Wisdom is more valuable than folly because it brings us an understanding that helps us live as those who see, rather than living blindly. But wisdom never brings ultimate understanding. The wise and foolish perish alike.

What seems more valuable today will be forgotten alongside the less valuable things. So, just as a vapor appears solid but disappears when we try to grasp it, so does the nature of wisdom dissipate over time. The advantage of wisdom equalizes over time and so its ultimate value is (in one way) the same as folly—incomplete. It does not answer the compulsion to understand. Worse, it might actually stir the compulsion to know the way, when the way cannot be known. This becomes a striving after the wind. When it comes to gaining understanding (of ultimate meaning and purpose) through reason and experience, Solomon declares it to be vaporous, vanity, ungraspable.

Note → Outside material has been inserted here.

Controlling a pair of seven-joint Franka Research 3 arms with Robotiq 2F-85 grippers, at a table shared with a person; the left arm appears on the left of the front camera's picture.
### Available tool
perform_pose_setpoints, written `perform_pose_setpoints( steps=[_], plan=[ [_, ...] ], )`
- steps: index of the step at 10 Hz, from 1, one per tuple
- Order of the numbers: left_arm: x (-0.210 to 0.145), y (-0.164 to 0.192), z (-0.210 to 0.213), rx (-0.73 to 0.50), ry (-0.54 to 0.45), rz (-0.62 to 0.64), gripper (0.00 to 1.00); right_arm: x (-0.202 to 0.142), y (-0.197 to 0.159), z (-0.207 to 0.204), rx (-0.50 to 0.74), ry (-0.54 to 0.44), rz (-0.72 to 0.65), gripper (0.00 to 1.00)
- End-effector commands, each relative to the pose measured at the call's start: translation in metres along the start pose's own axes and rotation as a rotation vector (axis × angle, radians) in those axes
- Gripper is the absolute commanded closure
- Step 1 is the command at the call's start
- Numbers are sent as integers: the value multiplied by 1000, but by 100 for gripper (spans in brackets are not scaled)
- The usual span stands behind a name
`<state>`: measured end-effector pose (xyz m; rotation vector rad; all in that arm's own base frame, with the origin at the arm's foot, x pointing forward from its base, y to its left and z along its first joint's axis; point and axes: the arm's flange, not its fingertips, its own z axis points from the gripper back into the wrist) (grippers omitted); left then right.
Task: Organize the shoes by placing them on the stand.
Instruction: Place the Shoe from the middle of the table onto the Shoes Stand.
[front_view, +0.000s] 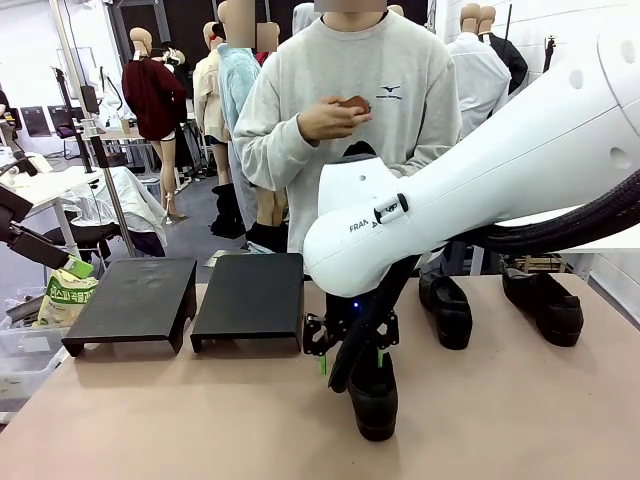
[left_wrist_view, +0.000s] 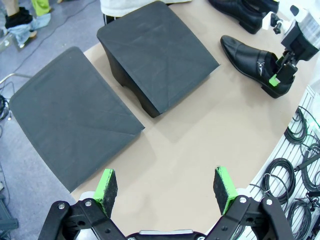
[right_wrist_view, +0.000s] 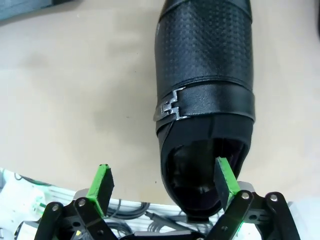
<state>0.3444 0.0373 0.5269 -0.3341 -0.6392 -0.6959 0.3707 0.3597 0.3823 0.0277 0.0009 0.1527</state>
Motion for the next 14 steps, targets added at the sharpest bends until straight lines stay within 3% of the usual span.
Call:
perform_pose_setpoints(
  steps=[1,5,7,11,14],
  plan=[
    [-2,2,1,0,4,-15,0,-18,3,43,-41,-59,113,0],
    [-2,2,1,0,4,-15,0,-60,-83,107,-62,-13,127,0],
    [-2,2,1,0,4,-15,0,-78,-133,113,-59,33,121,0],
    [-2,2,1,0,4,-15,0,-102,-234,103,-40,114,307,0],
    [0,0,0,1,0,1,0,-99,-245,95,-9,77,301,0]
  ],
)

As a result of this consideration, Solomon says that he hated life because the work which had been done under the sun was grievous to him. Even though he recognized that his wisdom made life much better than living like a fool it is all grievous (or evil: see our commentary on Ecclesiastes 1:12-15).

The cause of this feeling of grievousness is futility (hebel: see our commentary on Ecclesiastes 1:2) and striving after the wind. Ra’uwth, the word for striving, has a connotation of longing. Yearning to catch the wind is futile. So is seeking to discover meaning and purpose through reason and experience.

Biblical Text

12 So I turned to consider wisdom, madness and folly; for what will the man do who will come after the king except what has already been done? 13 And I saw that wisdom excels folly as light excels darkness. 14 The wise man’s eyes are in his head, but the fool walks in darkness. And yet I know that one fate befalls them both. 15 Then I said to myself, “As is the fate of the fool, it will also befall me. Why then have I been extremely wise?” So I said to myself, “This too is vanity.” 16 For there is no lasting remembrance of the wise man as with the fool, inasmuch as in the coming days all will be forgotten. And how the wise man and the fool alike die! 17 So I hated life, for the work which had been done under the sun was grievous to me; because everything is futility and striving after wind.